Week 6 Lab: PCR & Gibson Assembly

In this two-day lab, we used PCR and Gibson Assembly to engineer mutations in the chromophore region of the purple Acropora millepora chromoprotein (amilCP) in order to generate a range of orange, pink, and blue colour variants. Two separate PCR reactions were performed to generate the DNA fragments required for Gibson Assembly. The insert PCR region extended from 24 base pairs upstream of the chromophore to just beyond the transcription terminator of the gene. The forward primer was specifically designed with an intentional mismatch to introduce a site-directed mutation into the mUAV plasmid DNA. After assembly, the mutated plasmids were transformed into chemically competent E. coli cells for expression and analysis of the resulting colour phenotypes.

We prepared a backbone reaction alongside four color-specific reactions: Blue, Light Pink, Magenta, and Orange.

Setup the following PCR reactions:

After the reaction mixtures were prepared, the tubes were placed into thermocyclers. The plasmid backbone PCR was run using a specialized program, while the colour mutation PCR reactions were run using a separate optimized cycling program.

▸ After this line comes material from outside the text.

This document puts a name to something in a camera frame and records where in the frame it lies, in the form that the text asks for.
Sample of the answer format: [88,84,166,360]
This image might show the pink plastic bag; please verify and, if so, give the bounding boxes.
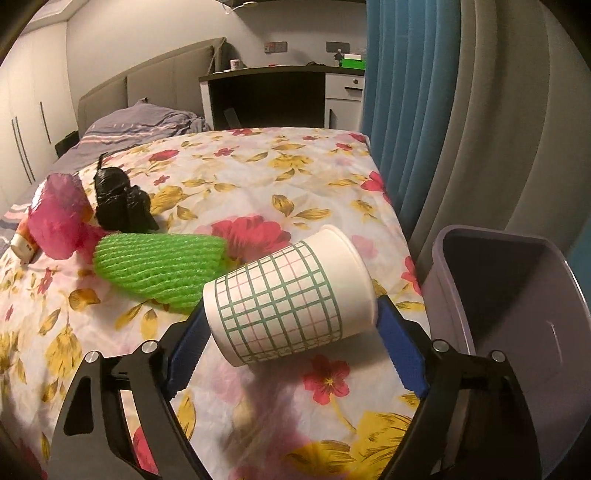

We purified the PCR products using the Zymo DNA Clean & Concentrator Kit following the Zymo Research protocol based on silica adsorption.

We used Zymo-Spin purification columns to clean up the PCR products, performing two wash steps before eluting the purified DNA for storage. Since the provided protocol was designed for 50 μL PCR reactions, but our PCR reactions had a total volume of 25 μL, we used 20 μL of PCR product for purification while saving 5 μL separately, and scaled the remaining reagent volumes proportionally. Gel electrophoresis was then performed to verify successful DNA amplification.

As you can see from gel electrophoresis, the furthest left lane contained the DNA ladder, while Lane 1 contained the native plasmid control. Lanes 2–5 showed the expected PCR-amplified fragments for the Gibson Assembly, each appearing at approximately 650 bp. The gel results were very convincing, with strong bands at the expected fragment size and little to no evidence of primer dimers or nonspecific bands, indicating good PCR efficiency and high polymerase fidelity. The purified samples were then stored in the fridge until the following lab session.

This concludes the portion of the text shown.